The new analysis includes nearly 18,000 volunteers, most of them from Spain, Sweden, Norway, Denmark, Italy and Japan. Everyone has had a heart attack, but without losing the heart’s ability to pump blood. Most patients received beta blockers and the other half did not. After four years of follow-up, doctors noted similar results in both groups: About 8% of participants experienced a major cardiovascular event, leading to heart failure, a new heart attack or even death. Take beta blockers or don’t change them at all. “This data is definitive,” Foster says.
His previous study, called REBOOT, which he conducted in one hundred hospitals in Spain and Italy, obtained alarming results among women. For every 100 patients treated with beta-blockers, there would be an outcome of death, re-infarction, or hospitalization due to the drugs themselves, the authors then explained. The publication of the Spanish-Italian research coincided with another similar study, but with a smaller number of patients, conducted in Denmark and Norway. The results seem contradictory. The Scandinavian work, which involved 5,600 volunteers, found that beta blockers slightly reduce the risk of death or serious cardiovascular disease. After analyzing all the data together, the hypothesized beneficial effect disappeared. The potential harmful effect on some women is now considered statistically significant.
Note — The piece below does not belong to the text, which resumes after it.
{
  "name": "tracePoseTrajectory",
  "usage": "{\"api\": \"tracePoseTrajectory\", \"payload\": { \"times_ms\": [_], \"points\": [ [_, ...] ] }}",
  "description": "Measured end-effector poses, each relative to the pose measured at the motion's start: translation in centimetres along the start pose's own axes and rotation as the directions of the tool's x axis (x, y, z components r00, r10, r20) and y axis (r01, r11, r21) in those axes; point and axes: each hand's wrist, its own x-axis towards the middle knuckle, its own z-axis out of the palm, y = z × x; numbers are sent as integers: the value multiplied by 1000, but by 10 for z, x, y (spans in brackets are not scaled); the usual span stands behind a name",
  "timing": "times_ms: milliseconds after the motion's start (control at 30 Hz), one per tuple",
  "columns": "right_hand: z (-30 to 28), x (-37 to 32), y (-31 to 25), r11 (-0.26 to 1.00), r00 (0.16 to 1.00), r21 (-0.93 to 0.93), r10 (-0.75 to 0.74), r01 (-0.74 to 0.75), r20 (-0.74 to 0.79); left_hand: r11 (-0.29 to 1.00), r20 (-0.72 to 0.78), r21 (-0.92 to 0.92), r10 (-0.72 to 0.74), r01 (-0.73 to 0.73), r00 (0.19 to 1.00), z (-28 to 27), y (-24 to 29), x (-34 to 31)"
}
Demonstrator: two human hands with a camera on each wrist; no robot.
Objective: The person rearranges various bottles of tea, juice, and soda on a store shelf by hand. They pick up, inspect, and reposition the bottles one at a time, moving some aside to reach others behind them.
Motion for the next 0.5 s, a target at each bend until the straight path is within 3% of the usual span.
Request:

In 2014, the European Society of Cardiology commissioned Borja Ibáñez to develop its guideline for the treatment of myocardial infarction, a problem that every year affects millions of people on the continent, 70,000 of them in Spain. The cardiologist reported that there is an absolute lack of evidence about the current effectiveness of beta blockers in uncomplicated heart attacks, despite the fact that millions of people take them daily. Thus, the idea of putting them to the test was born. “The result is revolutionary,” says Ibanez, who understands the skepticism of recent months. “Humans in general, and the medical community is no different, have a lot of fear of change, but among people who are experts in heart attacks, this data is not surprising to Nadi,” he says.
Ibanez and Foster expect that there will be an immediate change in guidelines for treating heart attacks around the world. Among the main authors of the new study are Danish cardiologist Eva Prescott, Japan’s Nico Ozasa, and Spain’s Xavier Rossello. The president of the Spanish Society of Cardiology, Ignacio Fernández Lozano, also believes that this international analysis casts doubts aside. He concludes: “Now 70% of patients remain without many complications or suffer a heart attack, while maintaining heart function, and they do not get the benefits of beta blockers, so there is no reason to give them.” This cardiologist, from Madrid’s Puerta de Hierro Majadahonda General Hospital, insists that no one stops their treatment without consulting their doctor first.